# WORK INSTRUCTIONS
This exercise calls for the line with "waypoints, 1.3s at", the line with "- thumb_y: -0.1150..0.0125", and all lines between them in the material below, output exactly and with no other lines.

━━━━━ THE DATA ━━━━━

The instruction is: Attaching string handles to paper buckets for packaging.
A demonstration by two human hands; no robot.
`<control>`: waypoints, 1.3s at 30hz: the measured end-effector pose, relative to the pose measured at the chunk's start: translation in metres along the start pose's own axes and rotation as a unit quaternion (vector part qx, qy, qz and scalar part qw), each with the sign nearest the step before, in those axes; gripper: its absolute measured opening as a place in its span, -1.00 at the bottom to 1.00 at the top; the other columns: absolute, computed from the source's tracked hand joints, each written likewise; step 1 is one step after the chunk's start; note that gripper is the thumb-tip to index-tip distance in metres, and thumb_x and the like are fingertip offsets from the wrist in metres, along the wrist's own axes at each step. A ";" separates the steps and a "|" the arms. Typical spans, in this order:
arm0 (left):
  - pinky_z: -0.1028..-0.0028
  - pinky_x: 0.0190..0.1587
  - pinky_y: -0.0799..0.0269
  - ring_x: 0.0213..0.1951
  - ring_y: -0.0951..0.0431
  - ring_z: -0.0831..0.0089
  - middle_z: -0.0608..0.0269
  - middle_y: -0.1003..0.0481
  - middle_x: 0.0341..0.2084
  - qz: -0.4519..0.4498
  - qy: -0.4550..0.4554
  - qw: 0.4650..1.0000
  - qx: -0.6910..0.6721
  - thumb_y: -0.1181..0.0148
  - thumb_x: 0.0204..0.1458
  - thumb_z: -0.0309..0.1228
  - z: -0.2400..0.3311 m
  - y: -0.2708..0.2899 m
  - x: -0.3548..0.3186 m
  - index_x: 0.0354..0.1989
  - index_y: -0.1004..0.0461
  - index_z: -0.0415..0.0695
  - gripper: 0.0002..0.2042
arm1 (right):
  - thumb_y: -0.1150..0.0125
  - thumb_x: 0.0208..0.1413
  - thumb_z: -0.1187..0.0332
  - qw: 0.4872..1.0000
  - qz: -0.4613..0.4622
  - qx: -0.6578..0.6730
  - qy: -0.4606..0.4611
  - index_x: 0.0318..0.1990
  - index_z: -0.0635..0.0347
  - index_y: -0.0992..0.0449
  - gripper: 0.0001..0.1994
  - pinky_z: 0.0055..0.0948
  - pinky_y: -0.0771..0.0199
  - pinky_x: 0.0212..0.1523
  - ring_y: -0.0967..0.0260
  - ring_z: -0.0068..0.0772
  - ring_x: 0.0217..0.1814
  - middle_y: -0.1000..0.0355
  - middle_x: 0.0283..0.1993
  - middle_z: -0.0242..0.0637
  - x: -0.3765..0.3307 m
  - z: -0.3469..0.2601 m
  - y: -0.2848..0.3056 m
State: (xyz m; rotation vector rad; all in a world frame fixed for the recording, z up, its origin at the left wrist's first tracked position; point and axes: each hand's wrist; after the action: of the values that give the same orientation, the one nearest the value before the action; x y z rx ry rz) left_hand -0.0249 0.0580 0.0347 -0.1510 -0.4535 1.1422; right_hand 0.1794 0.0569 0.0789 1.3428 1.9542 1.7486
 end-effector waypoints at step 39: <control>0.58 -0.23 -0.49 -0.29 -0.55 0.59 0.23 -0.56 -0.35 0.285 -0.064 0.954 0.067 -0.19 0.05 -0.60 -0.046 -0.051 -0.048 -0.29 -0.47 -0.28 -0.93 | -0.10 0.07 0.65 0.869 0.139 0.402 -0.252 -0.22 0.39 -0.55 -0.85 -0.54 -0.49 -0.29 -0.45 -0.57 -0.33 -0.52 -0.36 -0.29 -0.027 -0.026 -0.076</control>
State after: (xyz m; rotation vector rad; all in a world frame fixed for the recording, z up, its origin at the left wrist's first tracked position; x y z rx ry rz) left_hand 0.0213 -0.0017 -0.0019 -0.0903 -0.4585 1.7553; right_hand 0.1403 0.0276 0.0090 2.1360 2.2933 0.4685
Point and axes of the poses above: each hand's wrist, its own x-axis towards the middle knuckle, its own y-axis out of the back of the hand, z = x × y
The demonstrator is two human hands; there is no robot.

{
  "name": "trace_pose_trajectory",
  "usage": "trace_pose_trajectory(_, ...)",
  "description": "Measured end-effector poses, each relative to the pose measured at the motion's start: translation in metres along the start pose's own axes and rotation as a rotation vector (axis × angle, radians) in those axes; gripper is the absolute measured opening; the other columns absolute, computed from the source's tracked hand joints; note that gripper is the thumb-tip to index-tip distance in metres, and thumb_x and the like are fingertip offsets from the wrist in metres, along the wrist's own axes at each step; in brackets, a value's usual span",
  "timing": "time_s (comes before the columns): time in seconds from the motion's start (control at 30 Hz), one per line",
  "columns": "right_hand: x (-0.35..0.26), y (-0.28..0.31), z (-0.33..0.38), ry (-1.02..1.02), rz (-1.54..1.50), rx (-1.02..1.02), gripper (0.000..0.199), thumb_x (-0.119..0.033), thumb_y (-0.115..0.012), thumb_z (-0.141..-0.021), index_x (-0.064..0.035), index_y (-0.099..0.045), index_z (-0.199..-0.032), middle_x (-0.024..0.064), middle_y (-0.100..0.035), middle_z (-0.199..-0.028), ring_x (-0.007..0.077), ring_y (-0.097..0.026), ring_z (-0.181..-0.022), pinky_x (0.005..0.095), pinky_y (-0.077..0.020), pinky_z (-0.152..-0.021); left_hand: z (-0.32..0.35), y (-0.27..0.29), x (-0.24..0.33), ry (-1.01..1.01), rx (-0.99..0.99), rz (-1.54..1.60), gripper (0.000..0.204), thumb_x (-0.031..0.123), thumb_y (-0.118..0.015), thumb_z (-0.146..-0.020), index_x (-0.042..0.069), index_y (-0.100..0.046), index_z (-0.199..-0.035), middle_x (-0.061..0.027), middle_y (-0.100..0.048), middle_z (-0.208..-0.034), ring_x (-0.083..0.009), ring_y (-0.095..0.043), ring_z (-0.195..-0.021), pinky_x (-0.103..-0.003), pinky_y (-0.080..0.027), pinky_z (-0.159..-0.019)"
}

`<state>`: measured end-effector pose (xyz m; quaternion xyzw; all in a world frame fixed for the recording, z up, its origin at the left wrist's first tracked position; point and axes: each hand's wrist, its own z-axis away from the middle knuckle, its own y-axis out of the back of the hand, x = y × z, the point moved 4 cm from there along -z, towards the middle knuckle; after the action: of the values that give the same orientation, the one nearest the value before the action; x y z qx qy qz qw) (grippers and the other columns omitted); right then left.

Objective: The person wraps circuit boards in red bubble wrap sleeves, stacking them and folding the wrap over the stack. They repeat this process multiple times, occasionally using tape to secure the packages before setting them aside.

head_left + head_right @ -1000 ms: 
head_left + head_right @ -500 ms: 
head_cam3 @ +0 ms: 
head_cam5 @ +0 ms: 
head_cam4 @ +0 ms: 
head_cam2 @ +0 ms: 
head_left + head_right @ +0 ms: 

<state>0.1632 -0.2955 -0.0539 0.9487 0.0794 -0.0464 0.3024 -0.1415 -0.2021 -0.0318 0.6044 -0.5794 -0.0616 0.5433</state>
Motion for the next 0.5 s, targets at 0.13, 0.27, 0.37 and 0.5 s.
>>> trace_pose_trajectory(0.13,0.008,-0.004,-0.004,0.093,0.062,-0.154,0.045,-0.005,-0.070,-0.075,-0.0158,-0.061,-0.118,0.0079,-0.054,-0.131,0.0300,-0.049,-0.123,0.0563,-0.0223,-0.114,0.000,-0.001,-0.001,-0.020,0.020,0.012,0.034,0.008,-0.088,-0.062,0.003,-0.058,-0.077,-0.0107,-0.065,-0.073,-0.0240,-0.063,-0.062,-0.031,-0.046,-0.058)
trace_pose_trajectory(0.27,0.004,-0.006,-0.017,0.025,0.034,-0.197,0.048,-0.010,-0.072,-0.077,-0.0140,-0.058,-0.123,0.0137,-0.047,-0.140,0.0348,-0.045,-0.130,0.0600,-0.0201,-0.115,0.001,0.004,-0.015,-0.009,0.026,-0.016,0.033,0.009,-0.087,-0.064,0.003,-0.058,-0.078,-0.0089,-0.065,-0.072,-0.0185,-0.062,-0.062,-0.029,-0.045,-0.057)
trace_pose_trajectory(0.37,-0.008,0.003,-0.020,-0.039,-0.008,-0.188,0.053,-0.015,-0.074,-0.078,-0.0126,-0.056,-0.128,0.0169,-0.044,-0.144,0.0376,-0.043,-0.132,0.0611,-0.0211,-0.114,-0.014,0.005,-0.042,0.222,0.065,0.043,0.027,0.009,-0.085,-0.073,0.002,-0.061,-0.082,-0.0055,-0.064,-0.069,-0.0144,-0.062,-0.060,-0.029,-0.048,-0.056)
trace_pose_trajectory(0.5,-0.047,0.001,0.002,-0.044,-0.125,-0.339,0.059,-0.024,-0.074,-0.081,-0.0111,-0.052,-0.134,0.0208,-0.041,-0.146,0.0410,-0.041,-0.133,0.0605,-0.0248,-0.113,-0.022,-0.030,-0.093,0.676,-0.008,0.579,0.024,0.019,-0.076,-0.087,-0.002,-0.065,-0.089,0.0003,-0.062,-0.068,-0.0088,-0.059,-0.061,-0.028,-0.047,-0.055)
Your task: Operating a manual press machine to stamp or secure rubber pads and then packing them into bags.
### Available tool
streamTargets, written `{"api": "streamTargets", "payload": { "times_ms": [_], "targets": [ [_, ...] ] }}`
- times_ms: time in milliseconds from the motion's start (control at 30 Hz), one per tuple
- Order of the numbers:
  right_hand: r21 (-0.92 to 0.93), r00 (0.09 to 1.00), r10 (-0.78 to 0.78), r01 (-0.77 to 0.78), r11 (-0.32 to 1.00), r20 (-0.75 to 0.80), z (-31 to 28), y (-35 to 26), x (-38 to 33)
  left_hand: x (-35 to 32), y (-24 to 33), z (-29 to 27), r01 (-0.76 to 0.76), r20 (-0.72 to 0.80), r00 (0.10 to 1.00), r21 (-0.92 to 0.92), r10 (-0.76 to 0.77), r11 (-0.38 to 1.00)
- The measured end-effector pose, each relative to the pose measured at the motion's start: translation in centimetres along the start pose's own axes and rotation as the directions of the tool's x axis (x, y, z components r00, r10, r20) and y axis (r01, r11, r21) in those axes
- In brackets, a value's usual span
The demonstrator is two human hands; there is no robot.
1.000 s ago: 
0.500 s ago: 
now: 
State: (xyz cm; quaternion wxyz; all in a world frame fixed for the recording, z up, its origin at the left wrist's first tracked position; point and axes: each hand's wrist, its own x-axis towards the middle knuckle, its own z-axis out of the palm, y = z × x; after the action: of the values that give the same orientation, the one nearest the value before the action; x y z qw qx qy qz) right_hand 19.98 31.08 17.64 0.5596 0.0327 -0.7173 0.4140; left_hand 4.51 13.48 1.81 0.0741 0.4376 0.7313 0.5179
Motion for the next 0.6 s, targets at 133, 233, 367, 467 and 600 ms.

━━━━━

# TASK ANSWER
`<control>`: waypoints, 1.3s at 30hz: the measured end-effector pose, relative to the pose measured at the chunk's start: translation in metres along the start pose's own axes and rotation as a unit quaternion (vector part qx, qy, qz and scalar part qw), each with the sign nearest the step before, in those axes; gripper: its absolute measured opening as a place in its span, -1.00 at the bottom to 1.00 at the top; the other columns: absolute, computed from the source's tracked hand joints, each written likewise; step 1 is one step after the chunk's start; note that gripper is the thumb-tip to index-tip distance in metres, and thumb_x and the like are fingertip offsets from the wrist in metres, along the wrist's own axes at each step. A ";" separates the steps and a "|" the arms. Typical spans, in this order:
arm0 (left):
  - pinky_z: -0.1028..-0.0028
  - pinky_x: 0.0190..0.1587
  - pinky_y: -0.0799..0.0269
  - ring_x: 0.0213..0.1951
  - ring_y: -0.0951..0.0431
  - ring_z: -0.0831..0.0089
  - middle_z: -0.0608..0.0269
  - middle_y: -0.1003..0.0481
  - middle_x: 0.0341..0.2084
  - qz: -0.4519..0.4498
  - qy: -0.4550..0.4554
  - qw: 0.4650..1.0000
  - qx: -0.6910..0.6721
  - thumb_y: -0.1181..0.0148
  - thumb_x: 0.0204..0.1458
  - thumb_z: -0.0309..0.1228
  - z: -0.2400..0.3311 m
  - y: -0.2708..0.2899 m
  - x: -0.3548..0.3186 m
  - index_x: 0.0354..0.1989
  - index_y: -0.1004..0.0461
  - index_z: -0.0415..0.0695
  - gripper: 0.0002..0.2042
arm1 (right):
  - thumb_y: -0.1150..0.0125

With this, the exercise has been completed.